The RBI carries out Surveys of Consumer Confidence every two months. Those surveyed express whether, in respect of employment, prices, income, spending (essential and non-essential), and the general economic situation, they are better off or worse off than a year earlier, or the same. The positive responses are netted out against the negative responses, and an index is constructed out of all these responses. After March 2019, i.e. a year before the Covid lockdown, the index has been continuously negative. Even in the latest survey, large majorities find the situation with regard to each of the above subjects either no better than, or worse than, a year previous. In the latest survey, of March 2024, 85 per cent said that spending on ‘essential’ items had increased over the previous year, and 71 per cent said that spending on ‘non-essential’ items had remained the same or decreased.[19] With falling real incomes, there are indications that households are running into debt for their routine household expenditures. Indian households’ net financial savings fell to a 47-year low as a percentage of GDP in 2022-23, mainly on account of higher borrowings by households. Household debt to GDP rose to about 40 per cent of GDP by December 2023, a new high. The fastest-growing component of this is unsecured personal loans.[20]

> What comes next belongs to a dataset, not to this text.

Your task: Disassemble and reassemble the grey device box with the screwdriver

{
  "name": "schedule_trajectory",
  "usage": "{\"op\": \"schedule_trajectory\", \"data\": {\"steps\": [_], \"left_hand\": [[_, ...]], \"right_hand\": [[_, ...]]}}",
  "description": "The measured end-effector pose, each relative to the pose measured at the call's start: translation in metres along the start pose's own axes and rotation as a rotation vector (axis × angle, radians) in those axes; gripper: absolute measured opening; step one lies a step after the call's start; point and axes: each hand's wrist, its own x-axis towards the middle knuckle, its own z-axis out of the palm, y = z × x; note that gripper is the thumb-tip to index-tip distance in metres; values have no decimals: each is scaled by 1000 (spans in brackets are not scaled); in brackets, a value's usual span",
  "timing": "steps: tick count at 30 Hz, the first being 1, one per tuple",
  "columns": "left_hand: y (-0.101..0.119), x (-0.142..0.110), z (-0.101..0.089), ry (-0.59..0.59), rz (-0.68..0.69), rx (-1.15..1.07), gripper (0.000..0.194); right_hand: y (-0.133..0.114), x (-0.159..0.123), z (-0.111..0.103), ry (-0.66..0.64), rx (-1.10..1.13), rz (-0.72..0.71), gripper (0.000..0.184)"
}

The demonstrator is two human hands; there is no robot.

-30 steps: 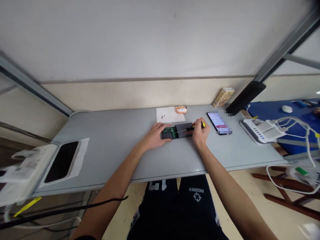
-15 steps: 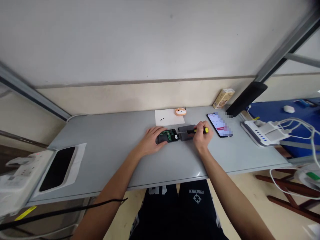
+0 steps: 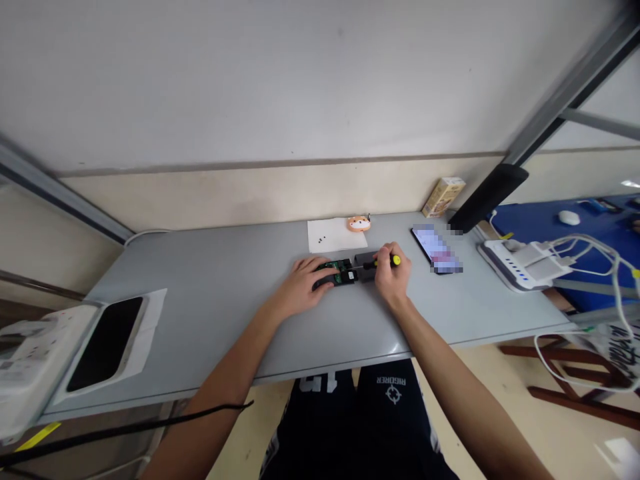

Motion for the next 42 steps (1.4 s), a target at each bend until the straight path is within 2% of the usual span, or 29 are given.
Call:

A policy of demand depression

The paucity of demand has been a long-term underlying problem of the Indian economy, much predating digitalisation. Without radical restructuring of property relations, it cannot be basically overcome, even though there may be temporary spurts of growth, such as the 2003-11 ‘boom’. The period since 2011 has been one of stagnation, in the main, due to this underlying feature. However, the neoliberal policy of the Government to reduce its expenditure has worsened the depression. As it does so, it keeps reiterating its tenet that digitalisation is laying the foundations for rapid growth in future. The Finance Ministry says in its review of the economy for 2023-24:

Besides the structural reforms across various sectors, the government’s emphasis ondeveloping public digital infrastructure during the last few years has also been a game changer in enhancing the economic potential of individuals and businesses.[21]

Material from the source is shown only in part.